EXERCISE BRIEF: The whole listing is to be printed again exactly.
--- DATA BLOCK ---
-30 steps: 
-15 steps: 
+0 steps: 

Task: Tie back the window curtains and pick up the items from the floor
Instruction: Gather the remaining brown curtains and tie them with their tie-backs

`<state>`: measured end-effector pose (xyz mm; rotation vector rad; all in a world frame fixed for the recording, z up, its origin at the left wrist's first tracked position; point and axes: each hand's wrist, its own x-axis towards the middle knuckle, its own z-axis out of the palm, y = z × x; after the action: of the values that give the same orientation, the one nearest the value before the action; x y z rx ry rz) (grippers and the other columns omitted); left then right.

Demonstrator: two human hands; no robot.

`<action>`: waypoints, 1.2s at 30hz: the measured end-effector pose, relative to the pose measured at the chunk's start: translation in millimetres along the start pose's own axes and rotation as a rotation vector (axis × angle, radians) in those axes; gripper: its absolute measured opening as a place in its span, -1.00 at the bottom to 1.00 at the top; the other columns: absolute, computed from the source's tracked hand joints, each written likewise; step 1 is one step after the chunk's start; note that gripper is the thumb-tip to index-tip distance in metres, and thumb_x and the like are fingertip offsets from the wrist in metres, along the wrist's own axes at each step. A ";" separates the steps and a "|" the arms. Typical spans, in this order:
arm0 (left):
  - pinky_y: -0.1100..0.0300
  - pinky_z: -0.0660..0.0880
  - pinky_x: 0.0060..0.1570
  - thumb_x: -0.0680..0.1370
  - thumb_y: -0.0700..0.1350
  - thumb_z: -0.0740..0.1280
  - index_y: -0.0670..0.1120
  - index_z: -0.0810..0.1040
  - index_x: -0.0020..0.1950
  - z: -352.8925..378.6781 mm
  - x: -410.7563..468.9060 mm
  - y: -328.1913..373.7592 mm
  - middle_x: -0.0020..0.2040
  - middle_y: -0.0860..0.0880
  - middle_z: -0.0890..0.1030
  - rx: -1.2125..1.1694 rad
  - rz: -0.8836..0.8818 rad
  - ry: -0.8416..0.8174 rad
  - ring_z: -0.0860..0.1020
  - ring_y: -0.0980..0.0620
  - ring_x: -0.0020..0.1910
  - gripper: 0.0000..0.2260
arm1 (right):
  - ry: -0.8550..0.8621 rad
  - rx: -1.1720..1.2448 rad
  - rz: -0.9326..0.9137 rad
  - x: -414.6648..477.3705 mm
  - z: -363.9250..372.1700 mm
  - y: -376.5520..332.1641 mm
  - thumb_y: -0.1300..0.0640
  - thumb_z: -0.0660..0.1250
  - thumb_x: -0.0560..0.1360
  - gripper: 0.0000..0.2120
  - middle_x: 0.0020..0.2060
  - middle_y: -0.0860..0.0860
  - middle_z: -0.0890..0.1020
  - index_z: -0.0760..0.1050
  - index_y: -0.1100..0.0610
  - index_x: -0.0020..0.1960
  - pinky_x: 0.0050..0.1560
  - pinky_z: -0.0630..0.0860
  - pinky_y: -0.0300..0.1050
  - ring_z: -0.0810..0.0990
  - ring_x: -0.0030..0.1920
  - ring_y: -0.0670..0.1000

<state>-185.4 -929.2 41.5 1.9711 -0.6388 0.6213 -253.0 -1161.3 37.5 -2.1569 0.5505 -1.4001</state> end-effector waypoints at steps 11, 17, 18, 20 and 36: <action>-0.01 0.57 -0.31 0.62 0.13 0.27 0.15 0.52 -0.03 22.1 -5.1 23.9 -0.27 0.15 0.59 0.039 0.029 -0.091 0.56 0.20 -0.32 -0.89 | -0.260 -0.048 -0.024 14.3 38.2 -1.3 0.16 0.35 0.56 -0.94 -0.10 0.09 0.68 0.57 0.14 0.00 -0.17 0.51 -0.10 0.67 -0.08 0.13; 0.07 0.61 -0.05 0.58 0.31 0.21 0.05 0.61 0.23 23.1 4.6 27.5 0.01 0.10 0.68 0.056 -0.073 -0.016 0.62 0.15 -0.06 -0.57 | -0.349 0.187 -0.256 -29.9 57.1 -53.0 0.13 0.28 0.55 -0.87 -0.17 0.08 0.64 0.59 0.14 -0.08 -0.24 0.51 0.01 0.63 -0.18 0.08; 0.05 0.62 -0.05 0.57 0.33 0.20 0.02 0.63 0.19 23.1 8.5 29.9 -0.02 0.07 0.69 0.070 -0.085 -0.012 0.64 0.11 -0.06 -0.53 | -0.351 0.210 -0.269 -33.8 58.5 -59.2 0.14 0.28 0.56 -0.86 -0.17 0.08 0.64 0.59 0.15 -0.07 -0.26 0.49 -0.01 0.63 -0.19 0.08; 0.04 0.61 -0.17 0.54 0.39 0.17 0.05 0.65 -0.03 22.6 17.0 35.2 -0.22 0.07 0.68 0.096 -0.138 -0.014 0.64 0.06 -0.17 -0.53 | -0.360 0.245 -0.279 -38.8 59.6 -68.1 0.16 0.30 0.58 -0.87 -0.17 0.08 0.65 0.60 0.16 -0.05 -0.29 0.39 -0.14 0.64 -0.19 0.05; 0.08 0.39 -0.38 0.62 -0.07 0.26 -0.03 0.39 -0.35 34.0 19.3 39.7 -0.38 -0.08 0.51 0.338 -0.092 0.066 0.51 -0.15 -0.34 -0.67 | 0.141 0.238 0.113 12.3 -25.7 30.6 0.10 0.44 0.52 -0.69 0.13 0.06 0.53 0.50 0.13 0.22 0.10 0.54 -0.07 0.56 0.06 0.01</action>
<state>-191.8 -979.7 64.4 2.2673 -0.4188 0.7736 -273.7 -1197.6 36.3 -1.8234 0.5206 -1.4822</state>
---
REPLY:
-30 steps: 
-15 steps: 
+0 steps: 

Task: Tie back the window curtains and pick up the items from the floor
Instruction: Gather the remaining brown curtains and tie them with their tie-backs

`<state>`: measured end-effector pose (xyz mm; rotation vector rad; all in a world frame fixed for the recording, z up, its origin at the left wrist's first tracked position; point and axes: each hand's wrist, its own x-axis towards the middle knuckle, its own z-axis out of the palm, y = z × x; after the action: of the values that give the same orientation, the one nearest the value before the action; x y z rx ry rz) (grippers and the other columns omitted); left then right.

Demonstrator: two human hands; no robot.

`<action>`: waypoints, 1.2s at 30hz: the measured end-effector pose, relative to the pose measured at the chunk's start: translation in millimetres along the start pose's own axes and rotation as a rotation vector (axis × angle, radians) in those axes; gripper: its absolute measured opening as a place in its span, -1.00 at the bottom to 1.00 at the top; the other columns: absolute, computed from the source's tracked hand joints, each written likewise; step 1 is one step after the chunk's start; note that gripper is the thumb-tip to index-tip distance in metres, and thumb_x and the like are fingertip offsets from the wrist in metres, along the wrist's own axes at each step. A ";" separates the steps and a "|" the arms. Typical spans, in this order:
arm0 (left):
  - pinky_y: -0.1100..0.0300
  - pinky_z: -0.0660..0.0880
  - pinky_x: 0.0060..0.1570
  - thumb_x: -0.0680..0.1370
  - thumb_y: -0.0700..0.1350
  - thumb_z: -0.0740..0.1280
  - index_y: -0.0670..0.1120
  - index_z: -0.0810..0.1040
  - index_x: -0.0020..0.1950
  - z: -352.8925..378.6781 mm
  - x: -410.7563..468.9060 mm
  - y: -328.1913..373.7592 mm
  - middle_x: -0.0020..0.2040
  - middle_y: -0.0860..0.0880
  - middle_z: -0.0890..0.1030
  - rx: -1.2125..1.1694 rad
  - rz: -0.8836..0.8818 rad
  - ry: -0.8416..0.8174 rad
  - ring_z: -0.0860..0.1020
  - ring_y: -0.0980..0.0620
  - ring_x: -0.0020..0.1910
  - gripper: 0.0000..0.2260
arm1 (right):
  - ry: -0.8550..0.8621 rad
  - rx: -1.1720..1.2448 rad
  - rz: -0.9326..0.9137 rad
  - x: -414.6648..477.3705 mm
  - z: -363.9250..372.1700 mm
  - y: -376.5520..332.1641 mm
  - thumb_y: -0.1300..0.0640
  - thumb_z: -0.0660..0.1250
  - thumb_x: -0.0560..0.1360
  - gripper: 0.0000..0.2120
  - middle_x: 0.0020..0.2060
  - middle_y: -0.0860..0.0860
  - middle_z: -0.0890..0.1020
  - index_z: -0.0760..0.1050
  - index_y: -0.1100..0.0610
  - index_x: -0.0020..0.1960
  - pinky_x: 0.0050..0.1560
  - pinky_z: -0.0630..0.0860
  - pinky_y: -0.0300..0.1050
  - ring_z: -0.0810..0.0990
  - ring_x: -0.0030..0.1920
  - ring_y: -0.0670..0.1000

<state>-185.4 -929.2 41.5 1.9711 -0.6388 0.6213 -253.0 -1161.3 37.5 -2.1569 0.5505 -1.4001</state> end-effector waypoints at steps 11, 17, 18, 20 and 36: <action>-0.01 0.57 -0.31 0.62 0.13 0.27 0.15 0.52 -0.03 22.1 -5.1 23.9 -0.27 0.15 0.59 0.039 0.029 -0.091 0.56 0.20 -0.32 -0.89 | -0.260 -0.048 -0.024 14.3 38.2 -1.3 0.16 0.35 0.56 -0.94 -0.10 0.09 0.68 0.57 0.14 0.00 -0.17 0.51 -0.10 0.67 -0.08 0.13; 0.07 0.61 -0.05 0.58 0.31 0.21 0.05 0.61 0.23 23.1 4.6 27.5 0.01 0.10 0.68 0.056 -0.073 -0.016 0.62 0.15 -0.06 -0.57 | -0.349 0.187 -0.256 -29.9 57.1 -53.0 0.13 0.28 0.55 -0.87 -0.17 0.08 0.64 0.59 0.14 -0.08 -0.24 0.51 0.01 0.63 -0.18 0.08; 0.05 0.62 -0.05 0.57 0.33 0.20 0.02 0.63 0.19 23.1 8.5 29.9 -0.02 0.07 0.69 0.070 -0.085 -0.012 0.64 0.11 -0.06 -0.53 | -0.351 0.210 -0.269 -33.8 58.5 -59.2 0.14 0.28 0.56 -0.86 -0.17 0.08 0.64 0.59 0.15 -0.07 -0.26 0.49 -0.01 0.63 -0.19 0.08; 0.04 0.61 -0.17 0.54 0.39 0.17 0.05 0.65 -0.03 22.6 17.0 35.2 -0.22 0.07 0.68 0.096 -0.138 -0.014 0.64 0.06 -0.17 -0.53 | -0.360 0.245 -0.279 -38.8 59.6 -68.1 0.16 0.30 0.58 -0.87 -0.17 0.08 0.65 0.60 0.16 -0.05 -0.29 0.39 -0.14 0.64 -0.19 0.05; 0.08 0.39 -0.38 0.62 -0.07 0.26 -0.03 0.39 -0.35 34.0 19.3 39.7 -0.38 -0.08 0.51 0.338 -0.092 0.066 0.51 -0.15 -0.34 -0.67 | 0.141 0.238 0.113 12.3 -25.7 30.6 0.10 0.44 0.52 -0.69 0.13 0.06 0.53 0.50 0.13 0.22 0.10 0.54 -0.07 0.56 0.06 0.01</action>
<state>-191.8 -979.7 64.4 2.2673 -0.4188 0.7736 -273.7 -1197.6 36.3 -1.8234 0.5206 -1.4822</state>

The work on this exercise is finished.